IBM is unveiling a new system-on-chip designed to run and train deep learning models faster and more efficiently than a general-purpose CPU called the Artificial Intelligence Unit (AIU).
The chip, designed by the IBM Research AI Hardware Center, is dedicated to AI in the same way that diesel fuel is dedicated for diesel engines. The company says it has run deep learning models on CPUs and GPUs for the last decade, but what was really needed was an all-purpose chip optimized for the types of matrix and vector multiplication operations used for deep learning.
According to an IBM Research blog, the company has spent the last five years developing a design for a chip customized for the statistics of modern AI.
The company says there are two main paths to get there: a chip that isn’t as precise as a CPU that allows a drop from 32-bit floating point arithmetic to bit-formats holding a quarter as much information.
“This simplified format dramatically cuts the amount of number crunching needed to train and run an AI model, without sacrificing accuracy,” IBM researchers say.
These formats also reduce the drag on speed that comes from moving data to and from memory. The IBM AIU uses a range of smaller bit formats, including both floating point and integer representations, to make running an AI model less memory intensive.
IBM also says an AI chip should be laid out to streamline AI workflows with a simpler layout than a multi-purpose CPU. The chip has also been designed to send data directly from one compute engine to the next, resulting in “enormous energy savings,” the company says.
According to IBM, the AIU is an application-specific integrated circuit (ASIC), designed for deep learning and any deep-learning task, such as processing spoken language or words and images on a screen.

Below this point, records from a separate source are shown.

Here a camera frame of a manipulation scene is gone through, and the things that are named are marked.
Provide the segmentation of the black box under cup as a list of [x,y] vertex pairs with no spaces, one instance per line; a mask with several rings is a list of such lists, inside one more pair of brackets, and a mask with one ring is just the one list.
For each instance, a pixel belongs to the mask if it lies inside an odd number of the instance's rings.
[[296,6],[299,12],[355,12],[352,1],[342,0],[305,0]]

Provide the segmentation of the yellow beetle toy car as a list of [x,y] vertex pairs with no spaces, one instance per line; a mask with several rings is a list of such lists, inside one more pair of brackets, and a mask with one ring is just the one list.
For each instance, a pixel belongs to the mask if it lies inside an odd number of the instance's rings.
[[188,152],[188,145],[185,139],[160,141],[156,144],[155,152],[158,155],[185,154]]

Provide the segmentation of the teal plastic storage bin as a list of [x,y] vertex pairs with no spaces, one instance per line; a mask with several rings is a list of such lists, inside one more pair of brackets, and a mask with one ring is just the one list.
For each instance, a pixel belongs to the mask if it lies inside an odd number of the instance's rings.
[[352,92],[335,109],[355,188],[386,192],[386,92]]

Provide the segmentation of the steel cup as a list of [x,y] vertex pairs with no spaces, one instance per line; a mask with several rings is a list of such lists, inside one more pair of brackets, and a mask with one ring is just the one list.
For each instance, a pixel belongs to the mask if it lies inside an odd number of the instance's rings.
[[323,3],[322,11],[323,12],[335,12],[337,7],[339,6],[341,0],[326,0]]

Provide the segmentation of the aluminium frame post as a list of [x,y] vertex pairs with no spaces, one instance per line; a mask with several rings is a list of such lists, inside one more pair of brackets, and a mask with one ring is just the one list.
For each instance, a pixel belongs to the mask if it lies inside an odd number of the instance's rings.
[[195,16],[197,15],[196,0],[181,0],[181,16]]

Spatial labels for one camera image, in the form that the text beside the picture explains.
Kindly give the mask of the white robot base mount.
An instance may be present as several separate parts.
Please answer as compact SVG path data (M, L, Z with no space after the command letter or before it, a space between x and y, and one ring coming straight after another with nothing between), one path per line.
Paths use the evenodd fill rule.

“Our complete system-on-chip features 32 processing cores and contains 23 billion transistors — roughly the same number packed into our z16 chip,” AI researchers write in a blog. “The IBM AIU is also designed to be as easy-to-use as a graphics card. It can be plugged into any computer or server with a PCIe slot.”
IBM says the AIU is the scaled version of an AI accelerator built into the company’s Telum chip, with the 2 cores in the AIU closely resembling the AI core embedded in the Telum chip that powers IBM’s z16 system.
“The AI cores built into Telum, and now, our first specialized AI chip, are the product of the AI Hardware Center’s aggressive roadmap to grow IBM’s AI-computing firepower,” IBM AI researchers say. “Because of the time and expense involved in training and running deep-learning models, we’ve barely scratched the surface of what AI can deliver, especially for enterprise.”